Then, if we consider $$n = p-1$$, we know $$\phi^{p-1} \equiv (1 - \phi)^{p-1} \equiv 1 \pmod{p}$$, by Fermat’s little theorem. So $$F_{p-1} = 0$$. We also have $$\phi^{p-2} \phi \equiv 1 \Rightarrow \phi^{p-2} \equiv \phi^{-1} \equiv \phi - 1 \pmod{p}$$, and $$(1-\phi)^{p-2} (1 - \phi) = (1 - \phi)^{p-1} \equiv 1 \Rightarrow (1-\phi)^{p-2} = (1-\phi)^{-1} = -\phi \pmod{p}$$, since $$\phi(\phi - 1) \equiv 1 \pmod{p}$$. Thus the numerator is $$\phi^{-1} + \phi \equiv \phi - 1 + \phi = 2 \phi - 1$$, and thus $$F_{p-2} \equiv 1 \pmod{p}$$.

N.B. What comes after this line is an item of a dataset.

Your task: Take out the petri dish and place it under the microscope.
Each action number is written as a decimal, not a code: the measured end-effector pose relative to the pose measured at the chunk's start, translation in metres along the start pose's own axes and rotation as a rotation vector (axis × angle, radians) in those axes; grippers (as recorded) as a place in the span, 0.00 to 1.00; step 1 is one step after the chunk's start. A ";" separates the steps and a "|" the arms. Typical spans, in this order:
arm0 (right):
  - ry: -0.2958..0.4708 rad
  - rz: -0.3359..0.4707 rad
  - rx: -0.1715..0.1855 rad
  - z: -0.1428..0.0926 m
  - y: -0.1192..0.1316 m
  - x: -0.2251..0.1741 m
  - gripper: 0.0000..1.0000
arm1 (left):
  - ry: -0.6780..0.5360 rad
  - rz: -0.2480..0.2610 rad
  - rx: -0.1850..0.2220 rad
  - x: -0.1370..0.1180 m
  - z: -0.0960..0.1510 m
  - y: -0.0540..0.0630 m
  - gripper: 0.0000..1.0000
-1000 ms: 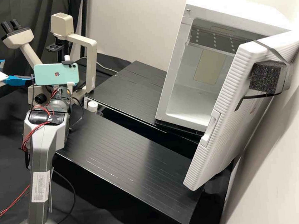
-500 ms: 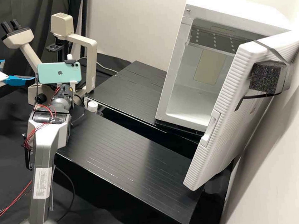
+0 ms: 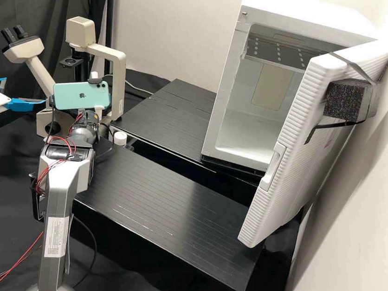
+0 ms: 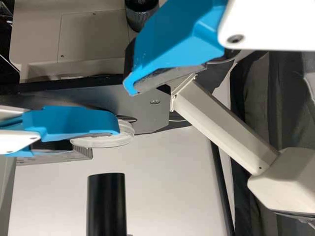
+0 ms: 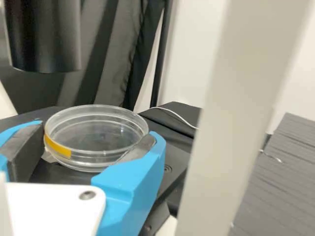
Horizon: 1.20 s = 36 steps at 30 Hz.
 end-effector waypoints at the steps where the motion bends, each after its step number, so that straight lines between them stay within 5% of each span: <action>1: -0.002 -0.001 0.007 0.001 0.000 -0.001 1.00 | 0.000 0.000 0.000 0.000 0.000 0.000 1.00; 13: 0.080 0.041 0.063 0.000 0.008 -0.056 1.00 | 0.000 0.000 0.000 0.000 0.000 0.000 1.00; 20: 0.192 0.152 0.079 0.002 0.017 -0.119 1.00 | 0.000 0.000 0.000 0.000 0.000 0.000 1.00; 24: 0.223 0.268 0.070 0.004 0.019 -0.161 1.00 | 0.000 0.000 0.000 0.000 0.000 0.000 1.00; 30: 0.197 0.443 0.003 0.005 0.008 -0.214 1.00 | 0.000 0.000 0.000 0.000 0.000 0.000 1.00; 36: 0.114 0.437 0.010 0.015 -0.008 -0.252 1.00 | 0.000 0.000 0.000 0.000 0.000 0.000 1.00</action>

So we have $$F_{p-1} = 0$$, $$F_{p-2} = 1$$. Since we know $$Q^n = F_n Q + F_{n-1} I$$, in particular $$Q^{p-1} = F_{p-1} Q + F_{p-2} I$$, we look at that equation $$\pmod{p}$$, we see that $$Q^{p-1} = F_{p-1} Q + F_{p-2} I = I \pmod{p}$$, and thus the order of $$Q$$ must divide $$p-1$$. One could also do this without the matrix argument, by seeing that $$F_p = F_{p-1} + F_{p-2} \equiv 0 + 1 = 1 \pmod{p}$$, so we have $$F_{p-1} \equiv 0 \pmod{p}$$, $$F_p \equiv 1\pmod{p}$$, so the period divides $$p-1$$.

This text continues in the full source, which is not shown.